• _PROVIDED DATA_

──────

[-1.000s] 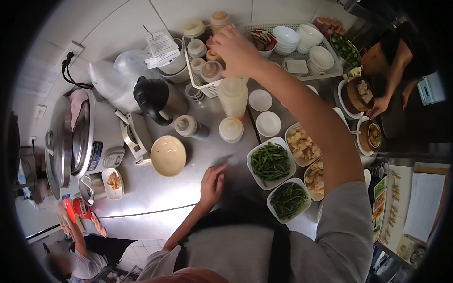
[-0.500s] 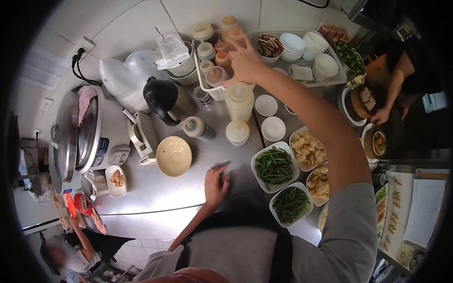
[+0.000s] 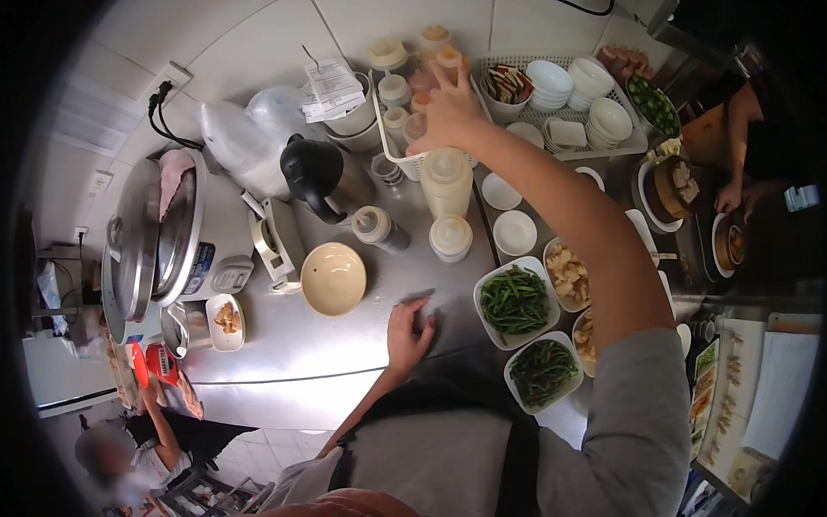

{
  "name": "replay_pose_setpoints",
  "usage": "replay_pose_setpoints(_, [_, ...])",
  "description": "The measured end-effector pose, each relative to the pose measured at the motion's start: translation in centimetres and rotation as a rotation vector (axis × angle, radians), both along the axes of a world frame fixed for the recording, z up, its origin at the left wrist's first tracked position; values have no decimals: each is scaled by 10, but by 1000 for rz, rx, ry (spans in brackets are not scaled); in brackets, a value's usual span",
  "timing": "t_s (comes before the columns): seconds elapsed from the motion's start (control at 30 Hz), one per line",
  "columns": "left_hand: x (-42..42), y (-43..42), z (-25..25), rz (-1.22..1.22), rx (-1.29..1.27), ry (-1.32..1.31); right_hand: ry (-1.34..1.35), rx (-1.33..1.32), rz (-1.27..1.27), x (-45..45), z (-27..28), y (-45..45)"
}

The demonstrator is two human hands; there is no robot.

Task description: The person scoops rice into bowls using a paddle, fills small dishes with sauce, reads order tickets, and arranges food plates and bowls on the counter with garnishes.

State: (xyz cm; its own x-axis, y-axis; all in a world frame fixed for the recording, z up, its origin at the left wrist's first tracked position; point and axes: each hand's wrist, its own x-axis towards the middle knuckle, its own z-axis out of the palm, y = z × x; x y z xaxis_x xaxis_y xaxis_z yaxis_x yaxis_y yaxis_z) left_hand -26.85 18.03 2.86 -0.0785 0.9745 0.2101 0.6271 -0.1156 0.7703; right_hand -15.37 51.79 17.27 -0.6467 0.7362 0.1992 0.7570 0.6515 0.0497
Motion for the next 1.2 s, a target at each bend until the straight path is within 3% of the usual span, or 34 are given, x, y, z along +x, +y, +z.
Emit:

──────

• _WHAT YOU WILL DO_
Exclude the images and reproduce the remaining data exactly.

• _ANSWER TO THIS TASK_
[-1.000s] 
[-0.500s] 
[+0.000s] 

{
  "name": "replay_pose_setpoints",
  "usage": "replay_pose_setpoints(_, [_, ...])",
  "description": "The measured end-effector pose, each relative to the pose measured at the motion's start: translation in centimetres and rotation as a rotation vector (axis × angle, radians), both along the axes of a world frame fixed for the recording, z up, its origin at the left wrist's first tracked position; values have no decimals: each is scaled by 10, but by 1000 for rz, rx, ry (spans in brackets are not scaled); in brackets, a value's usual span",
  "timing": "t_s (comes before the columns): seconds elapsed from the motion's start (control at 30 Hz), one per line",
  "columns": "left_hand: x (-42..42), y (-43..42), z (-25..25), rz (-1.22..1.22), rx (-1.29..1.27), ry (-1.32..1.31); right_hand: ry (-1.34..1.35), rx (-1.33..1.32), rz (-1.27..1.27), x (-45..45), z (-27..28), y (-45..45)"
}

The demonstrator is two human hands; there is no robot.

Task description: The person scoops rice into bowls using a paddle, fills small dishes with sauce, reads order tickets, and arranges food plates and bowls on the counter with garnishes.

State: (xyz cm; its own x-axis, y-axis; all in a world frame fixed for the recording, z up, its origin at the left wrist's first tracked position; point and axes: each hand's wrist, its own x-axis towards the middle knuckle, its own z-axis out of the palm, y = z × x; x y z xaxis_x xaxis_y xaxis_z yaxis_x yaxis_y yaxis_z) left_hand -26.85 18.03 2.86 -0.0785 0.9745 0.2101 0.6271 -0.1156 0.7703; right_hand -15.37 51.79 17.27 -0.6467 0.7362 0.1992 0.7570 0.6515 0.0497
Motion for the next 1.2 s, a target at each bend until the straight path is within 3% of the usual span, or 34 are given, x, y, z along +x, +y, +z.
Emit:

There is nothing further to add to the answer.